Problem to work on: Go through the entries below and pick out every line with "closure".

[Saved data entries]

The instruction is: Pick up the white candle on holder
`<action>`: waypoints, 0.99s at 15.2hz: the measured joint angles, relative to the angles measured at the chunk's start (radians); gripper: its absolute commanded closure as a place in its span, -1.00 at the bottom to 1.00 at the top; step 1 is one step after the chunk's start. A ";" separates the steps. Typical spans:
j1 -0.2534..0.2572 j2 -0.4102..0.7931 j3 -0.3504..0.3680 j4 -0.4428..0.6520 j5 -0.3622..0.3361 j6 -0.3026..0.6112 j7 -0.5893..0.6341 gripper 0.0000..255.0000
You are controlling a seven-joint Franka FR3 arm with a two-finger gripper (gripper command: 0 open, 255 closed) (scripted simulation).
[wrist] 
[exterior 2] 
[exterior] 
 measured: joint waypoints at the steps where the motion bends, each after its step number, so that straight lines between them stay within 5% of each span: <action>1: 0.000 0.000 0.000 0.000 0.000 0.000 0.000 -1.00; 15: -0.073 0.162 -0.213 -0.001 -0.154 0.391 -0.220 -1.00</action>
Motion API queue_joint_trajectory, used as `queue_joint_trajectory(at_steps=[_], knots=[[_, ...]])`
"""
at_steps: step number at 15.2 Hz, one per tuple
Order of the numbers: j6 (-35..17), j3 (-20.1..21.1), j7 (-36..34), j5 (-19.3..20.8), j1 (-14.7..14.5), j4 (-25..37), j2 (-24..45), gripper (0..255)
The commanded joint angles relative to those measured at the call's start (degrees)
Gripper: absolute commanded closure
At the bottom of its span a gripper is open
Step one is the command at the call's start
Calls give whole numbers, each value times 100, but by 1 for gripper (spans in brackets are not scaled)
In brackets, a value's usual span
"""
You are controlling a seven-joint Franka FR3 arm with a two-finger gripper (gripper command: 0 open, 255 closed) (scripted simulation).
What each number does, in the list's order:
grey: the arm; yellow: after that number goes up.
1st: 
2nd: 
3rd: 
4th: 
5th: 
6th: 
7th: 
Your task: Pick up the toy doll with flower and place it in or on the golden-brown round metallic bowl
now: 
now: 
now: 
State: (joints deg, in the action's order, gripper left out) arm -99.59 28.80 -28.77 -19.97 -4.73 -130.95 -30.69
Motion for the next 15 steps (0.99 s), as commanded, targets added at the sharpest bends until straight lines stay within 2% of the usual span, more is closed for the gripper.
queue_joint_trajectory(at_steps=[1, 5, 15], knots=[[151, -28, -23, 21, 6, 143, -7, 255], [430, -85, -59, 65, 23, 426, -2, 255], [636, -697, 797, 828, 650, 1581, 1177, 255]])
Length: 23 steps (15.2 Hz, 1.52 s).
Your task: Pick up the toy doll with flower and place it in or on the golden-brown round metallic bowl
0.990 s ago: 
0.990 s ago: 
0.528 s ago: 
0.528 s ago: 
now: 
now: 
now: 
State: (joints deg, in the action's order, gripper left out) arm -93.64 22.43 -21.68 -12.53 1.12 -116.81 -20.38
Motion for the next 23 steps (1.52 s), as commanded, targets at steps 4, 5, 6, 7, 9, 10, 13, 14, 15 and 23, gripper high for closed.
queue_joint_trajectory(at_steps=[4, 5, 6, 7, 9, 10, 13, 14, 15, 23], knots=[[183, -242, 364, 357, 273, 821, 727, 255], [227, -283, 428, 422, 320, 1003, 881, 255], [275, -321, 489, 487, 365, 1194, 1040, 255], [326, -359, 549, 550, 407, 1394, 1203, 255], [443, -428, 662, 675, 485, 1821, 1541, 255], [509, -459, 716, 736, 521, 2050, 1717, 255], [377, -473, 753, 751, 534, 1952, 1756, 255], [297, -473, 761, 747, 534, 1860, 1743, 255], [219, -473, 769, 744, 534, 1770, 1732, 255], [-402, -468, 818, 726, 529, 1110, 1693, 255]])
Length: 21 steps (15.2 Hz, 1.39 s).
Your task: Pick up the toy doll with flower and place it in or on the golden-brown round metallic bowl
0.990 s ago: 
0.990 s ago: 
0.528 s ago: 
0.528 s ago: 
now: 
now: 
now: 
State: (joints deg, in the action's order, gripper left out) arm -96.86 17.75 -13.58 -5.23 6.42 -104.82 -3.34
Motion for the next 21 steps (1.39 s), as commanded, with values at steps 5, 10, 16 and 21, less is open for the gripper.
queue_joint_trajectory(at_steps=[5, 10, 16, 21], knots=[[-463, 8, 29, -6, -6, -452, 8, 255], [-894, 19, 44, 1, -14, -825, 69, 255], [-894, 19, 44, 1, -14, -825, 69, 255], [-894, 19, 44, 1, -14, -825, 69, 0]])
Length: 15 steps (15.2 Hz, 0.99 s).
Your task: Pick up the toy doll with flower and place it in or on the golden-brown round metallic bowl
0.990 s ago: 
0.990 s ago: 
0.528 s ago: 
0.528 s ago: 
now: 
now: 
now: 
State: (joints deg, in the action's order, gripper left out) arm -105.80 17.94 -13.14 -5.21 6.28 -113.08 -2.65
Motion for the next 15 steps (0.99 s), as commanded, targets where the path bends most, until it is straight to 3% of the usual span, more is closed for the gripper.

Solution below:
`<action>`: waypoints, 0.99s at 15.2hz: the measured joint angles, relative to the angles measured at the chunk's start (radians); gripper: its absolute commanded closure as a place in its span, -1.00 at the bottom to 1.00 at the top; step 1 is one step after the chunk's start. A ";" separates the steps. Typical spans:
Gripper: absolute commanded closure

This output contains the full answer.